We end up with a tree object with the name “tree”, which contains all relevant information. The tree object can be moved along with the $ sign: tree$C$21.2. Each “node” of the tree has the following important attributes:

-$isLeaf: TRUE = index has no subcomponents.

-$FTSI: original series of the FSO.

-$FTSI.ND: original series of the OFS, non-changing values are set to NA.

-$FTS.C: Calculated timely series.

-$FTS.AG: As control: all original series are aggregated (must be equal to FTSI).

-$FTSI.MOD.TD: if isLeaf = TRUE, model of TD.

-$FTSI.MOD.AR: if isLeaf = TRUE, model of ARIMAX to update at current edge.

Tweaks

Since some things seemed implausible, the following tweaks were made:

-Looking at the index for “pharmaceutical specialties” and “steel and light metal construction” (21.2 and 25.1) it is noticeable that from 2016 onwards there is still a step function even after removing non-chaniging values. This might be because small companies report their prices monthly while the large companies report quarterly. The reports of small companies change the index 2 digits behind the decimal point. I think these small changes are negligible and not realistic and are therefore re-estimated.

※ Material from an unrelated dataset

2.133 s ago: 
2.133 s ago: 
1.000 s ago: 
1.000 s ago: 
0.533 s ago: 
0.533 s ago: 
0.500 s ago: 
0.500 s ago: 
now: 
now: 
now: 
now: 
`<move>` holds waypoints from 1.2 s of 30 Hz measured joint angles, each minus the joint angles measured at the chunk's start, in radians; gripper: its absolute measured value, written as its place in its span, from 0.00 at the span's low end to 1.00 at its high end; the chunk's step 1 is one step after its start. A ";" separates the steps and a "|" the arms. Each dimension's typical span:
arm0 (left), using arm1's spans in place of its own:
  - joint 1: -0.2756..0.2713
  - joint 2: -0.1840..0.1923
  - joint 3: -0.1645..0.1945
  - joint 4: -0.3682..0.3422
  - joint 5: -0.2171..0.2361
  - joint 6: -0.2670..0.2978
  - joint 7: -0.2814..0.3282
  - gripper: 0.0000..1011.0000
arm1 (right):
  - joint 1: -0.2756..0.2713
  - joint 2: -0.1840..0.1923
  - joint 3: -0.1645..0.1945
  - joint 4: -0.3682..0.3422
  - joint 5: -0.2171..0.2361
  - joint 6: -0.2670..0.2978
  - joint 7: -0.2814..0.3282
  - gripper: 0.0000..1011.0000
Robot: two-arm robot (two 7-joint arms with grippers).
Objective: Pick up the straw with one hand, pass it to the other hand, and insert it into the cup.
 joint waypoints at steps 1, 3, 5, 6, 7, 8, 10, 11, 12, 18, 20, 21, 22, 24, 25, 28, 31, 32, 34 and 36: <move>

-In contrast to the temporally disaggregated series, the indices that are interpolated cannot reflect the Swiss franc shock of 2015. This is taken into account by setting the December value of these series to that of the last change.

-At the current edge, the values are updated with an ARIMAX model to avoid the step function here as well.

-All indices are set to 100 in December 2020. This might lead to a “shift”.



  1. Chow, G. C., & Lin, A. L. (1971). Best linear unbiased interpolation, distribution, and extrapolation of time series by related series. The review of Economics and Statistics, 372-375.